Go through the listing below and retype exactly the lines starting at the one with "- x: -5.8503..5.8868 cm" and ending at the one with "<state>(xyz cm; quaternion", skipping pictures.

----

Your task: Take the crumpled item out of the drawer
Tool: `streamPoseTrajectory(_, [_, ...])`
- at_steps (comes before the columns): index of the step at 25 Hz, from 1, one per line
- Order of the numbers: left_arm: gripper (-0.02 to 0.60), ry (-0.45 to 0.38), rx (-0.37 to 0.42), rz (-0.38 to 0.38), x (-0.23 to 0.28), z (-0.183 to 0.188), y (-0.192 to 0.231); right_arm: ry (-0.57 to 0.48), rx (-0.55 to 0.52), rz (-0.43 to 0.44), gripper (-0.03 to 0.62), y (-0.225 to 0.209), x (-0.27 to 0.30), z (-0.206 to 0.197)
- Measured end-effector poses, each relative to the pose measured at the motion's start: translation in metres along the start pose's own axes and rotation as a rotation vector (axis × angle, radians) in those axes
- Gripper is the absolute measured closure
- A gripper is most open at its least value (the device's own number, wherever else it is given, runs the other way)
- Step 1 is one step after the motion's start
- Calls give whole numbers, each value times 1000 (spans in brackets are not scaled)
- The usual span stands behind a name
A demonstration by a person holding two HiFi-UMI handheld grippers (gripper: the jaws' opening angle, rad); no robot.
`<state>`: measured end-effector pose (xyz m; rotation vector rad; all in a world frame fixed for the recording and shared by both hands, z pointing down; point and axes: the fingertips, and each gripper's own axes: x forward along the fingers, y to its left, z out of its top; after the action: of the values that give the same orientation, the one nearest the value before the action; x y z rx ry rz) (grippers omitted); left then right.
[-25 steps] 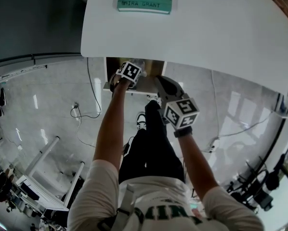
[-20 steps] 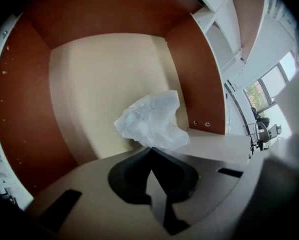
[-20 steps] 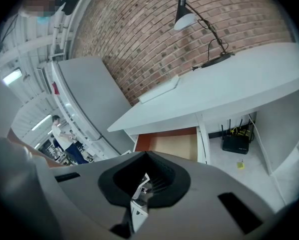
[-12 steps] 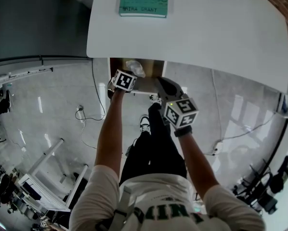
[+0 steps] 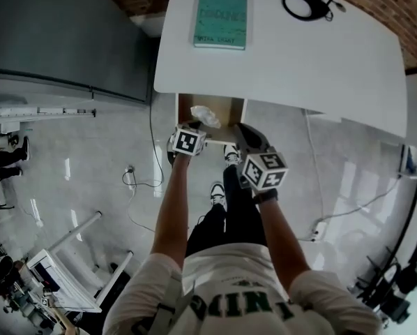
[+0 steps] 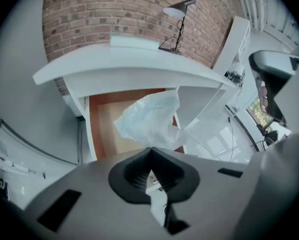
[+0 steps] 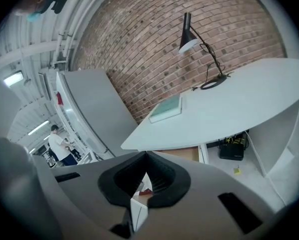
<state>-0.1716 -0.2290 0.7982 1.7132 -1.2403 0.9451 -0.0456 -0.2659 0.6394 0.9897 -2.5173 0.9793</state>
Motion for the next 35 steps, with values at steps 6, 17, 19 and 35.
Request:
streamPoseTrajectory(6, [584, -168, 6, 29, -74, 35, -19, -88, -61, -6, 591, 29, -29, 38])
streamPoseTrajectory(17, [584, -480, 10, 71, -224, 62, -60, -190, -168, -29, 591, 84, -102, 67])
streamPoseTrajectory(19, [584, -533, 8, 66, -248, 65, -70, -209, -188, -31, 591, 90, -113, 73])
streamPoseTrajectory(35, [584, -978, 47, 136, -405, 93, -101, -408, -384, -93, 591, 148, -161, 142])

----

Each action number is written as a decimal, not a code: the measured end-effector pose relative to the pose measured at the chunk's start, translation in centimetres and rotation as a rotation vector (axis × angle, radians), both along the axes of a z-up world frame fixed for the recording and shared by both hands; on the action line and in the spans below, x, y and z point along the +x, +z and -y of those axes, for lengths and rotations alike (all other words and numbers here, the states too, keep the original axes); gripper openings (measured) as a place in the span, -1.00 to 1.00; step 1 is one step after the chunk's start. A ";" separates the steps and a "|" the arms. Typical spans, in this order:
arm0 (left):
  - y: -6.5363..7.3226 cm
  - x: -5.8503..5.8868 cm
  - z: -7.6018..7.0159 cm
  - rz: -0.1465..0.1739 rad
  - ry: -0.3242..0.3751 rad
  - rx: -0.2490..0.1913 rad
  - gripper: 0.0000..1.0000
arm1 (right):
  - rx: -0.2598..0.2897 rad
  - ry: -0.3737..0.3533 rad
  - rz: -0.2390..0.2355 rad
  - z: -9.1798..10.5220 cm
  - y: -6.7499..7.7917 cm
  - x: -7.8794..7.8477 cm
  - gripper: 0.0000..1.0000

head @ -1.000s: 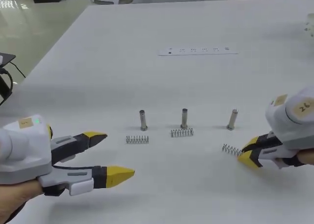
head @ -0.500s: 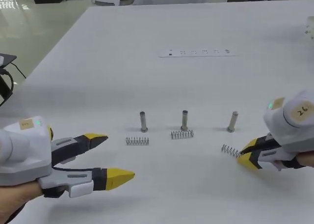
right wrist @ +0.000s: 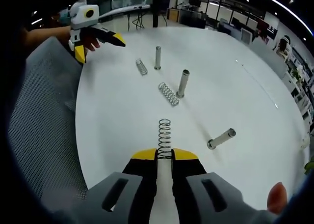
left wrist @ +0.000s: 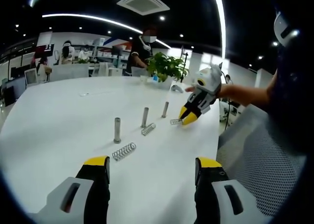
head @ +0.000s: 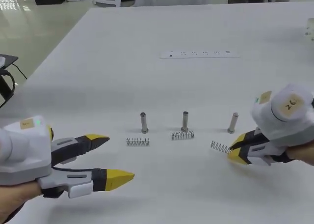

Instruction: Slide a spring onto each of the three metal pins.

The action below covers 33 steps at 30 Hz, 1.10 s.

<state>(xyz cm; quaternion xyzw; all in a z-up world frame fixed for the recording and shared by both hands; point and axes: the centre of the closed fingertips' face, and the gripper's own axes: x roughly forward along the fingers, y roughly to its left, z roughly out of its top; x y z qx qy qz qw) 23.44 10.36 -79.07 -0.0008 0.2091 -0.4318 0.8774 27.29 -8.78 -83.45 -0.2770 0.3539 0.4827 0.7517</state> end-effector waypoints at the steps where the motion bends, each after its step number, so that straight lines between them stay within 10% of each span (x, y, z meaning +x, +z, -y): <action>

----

◆ **Answer area**:
  - x: -5.8503..5.8868 cm
  - z: -7.6018..7.0159 cm
  - rz: -0.1465..0.1739 rad
  - ry: -0.3242..0.3751 rad
  - rx: -0.2490..0.1913 rad
  - gripper: 0.0000..1.0000
arm1 (right):
  - rx: -0.2598..0.2897 rad
  - ry: -0.3737..0.3533 rad
  - rz: -0.2390..0.2355 rad
  - z: -9.1798..10.5220 cm
  - y: -6.7499..7.7917 cm
  - x: -7.8794..7.8477 cm
  - gripper: 0.0000..1.0000

head @ -1.000s: 
head @ -0.500s: 
right wrist @ +0.000s: 
left wrist @ +0.000s: 
head @ +0.000s: 

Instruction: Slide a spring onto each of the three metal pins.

The action below covers 33 steps at 30 Hz, 1.10 s.

<state>(xyz cm; quaternion xyzw; all in a z-up world frame fixed for the recording and shared by both hands; point and axes: the centre of the closed fingertips' face, and the gripper's own axes: x roughly forward along the fingers, y roughly to its left, z roughly out of its top; x y z qx qy qz qw) 23.44 10.36 -79.07 -0.0008 0.2091 -0.4318 0.8774 27.29 -8.78 -83.45 -0.2770 0.3539 0.4827 0.7517</state> end-effector waypoints at the steps where the motion bends, each after its step number, so that straight lines between them stay within 10% of each span (x, y, z meaning +x, +z, -y): <action>

What the exercise asked for is now done.